Seems to always be conflicting info. I am knew to bench grafting cherries this year so I plan on doing some experimenting to see if I can find what works for me. I think alot of grafting success is related to geographical weather factors than most people take into account.
There is certainly ly conflicting info out there. I’ve always been under the impression that apple and pear was the most cold tolerant, then plum and cherry, and lastly peach and apricot.
Speed,
That is how my order of grafting for the last 9 years or so.
Tony
Same here. I wouldn’t graft cherries too early. I have done fine grafting them with plums.
Cherries in February and March here didn’t work out but late March or April I have had good luck. Grafted plums dormant with no problems so at least here plums are easier to graft than cherries. I’m still grafting pears this year since the weather was unpredictable earlier.
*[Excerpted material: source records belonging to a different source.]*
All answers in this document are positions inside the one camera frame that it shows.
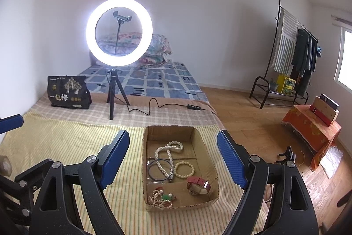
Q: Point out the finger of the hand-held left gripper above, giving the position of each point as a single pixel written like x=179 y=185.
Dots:
x=24 y=185
x=11 y=122

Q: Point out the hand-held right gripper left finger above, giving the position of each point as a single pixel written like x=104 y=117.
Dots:
x=117 y=160

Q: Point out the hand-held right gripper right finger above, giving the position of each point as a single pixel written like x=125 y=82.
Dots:
x=231 y=160

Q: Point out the blue bangle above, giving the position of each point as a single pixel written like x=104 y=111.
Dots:
x=150 y=173

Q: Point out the cardboard box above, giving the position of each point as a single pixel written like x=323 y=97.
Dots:
x=198 y=147

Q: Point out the person's left hand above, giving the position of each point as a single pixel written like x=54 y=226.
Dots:
x=4 y=166

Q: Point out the striped yellow blanket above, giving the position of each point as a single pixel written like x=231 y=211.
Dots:
x=68 y=136

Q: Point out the small black tripod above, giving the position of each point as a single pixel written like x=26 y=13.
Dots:
x=288 y=155

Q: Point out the checked beige blanket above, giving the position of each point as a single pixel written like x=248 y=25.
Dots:
x=165 y=118

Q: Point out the black printed bag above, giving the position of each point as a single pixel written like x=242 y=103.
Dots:
x=68 y=91

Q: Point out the black clothes rack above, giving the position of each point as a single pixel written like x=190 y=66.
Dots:
x=260 y=80

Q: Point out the orange cloth covered stool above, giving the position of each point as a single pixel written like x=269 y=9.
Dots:
x=310 y=130

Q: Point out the blue patterned bed sheet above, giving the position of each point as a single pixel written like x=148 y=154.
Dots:
x=165 y=80

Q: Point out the yellow box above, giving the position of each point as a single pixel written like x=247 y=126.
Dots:
x=286 y=85

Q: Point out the red box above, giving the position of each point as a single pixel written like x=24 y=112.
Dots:
x=321 y=113

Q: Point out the dark box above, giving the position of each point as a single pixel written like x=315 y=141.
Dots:
x=330 y=103

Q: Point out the stack of floral quilts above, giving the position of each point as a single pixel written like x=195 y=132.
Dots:
x=158 y=50

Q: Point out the dark hanging clothes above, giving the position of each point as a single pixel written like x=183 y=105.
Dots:
x=302 y=56

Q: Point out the striped towel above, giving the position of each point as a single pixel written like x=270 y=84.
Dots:
x=284 y=42

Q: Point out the phone holder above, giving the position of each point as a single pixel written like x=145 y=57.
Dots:
x=121 y=17

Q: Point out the window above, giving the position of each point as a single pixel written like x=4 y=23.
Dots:
x=345 y=61
I do not really know which way is better. Just that Bob Purvis recommendations were very similar of what I was thinking myself. Back in Russia when I read about grafting they always recommended to graft in the early spring about the time when the sap in the trees start to flow i.e. buds start to swell. So I did as it was recommended back there and I grafted pretty much anything during the cold spring: apples, pears, European plums, apricots, they all took OK. The reason for the early grafting was the same - to let the graft union form before the scion start to grow.
Here most people graft when the plants are actively growing and they have small leaves on them. So it is good if it works, because, to tell the truth, to graft in the cold weather is no fun. This year I had a lot of grafting to do so I started early in March when the weather was warm. I followed my logical sense and I started with the trees which wake up first: Japanese plums and apricots, then sweet cherries, sour cherries, and finally apples. If I knew that you guys do it in the different order I would probably did it differently too. Anyway, now the grafts on Japanese plums and apricots started to grow leaves the size of mouse ears, the buds on sweet and sour cherry grafts are ready to pop, apples and all the other things do not show much so far.
The interesting thing is that I have the second round of the scions received from Bob and I grafted Japanese plums, sweet and sour cherries, apricots, apples again today so it will be interesting to compare the results of the graft takes from the first and the second graftings.
Thanks, Antmary for sharing your experience. As we are in colder zones, I am interested to hear when people in colder zones graft.
I was not successful with sweet cherry grafting last year. I grafted when the trees leafed out a bit and temp was in the 50-60’s. About 50% success with sour cherry but zero with sweet cherry.
I am sure there are many factors including my inexperience.
However, another factor you mentioned that I Find interesting is when scionwood is collected. Bob Purvis appears to suggest collecting it earlier than later. It is a bit hard as we are at the mercy of our scionwood exchange partners re. when they collect the scionwood for us
I will collect cherry scionwood earlier next year to do my experiment.
Maybe you are right Mamuang. Bob’s scions were super dormant, very hard to cut. My scions, which I stored in refrigerator were a lot more active. He probably controls humidity, which I am not able to do.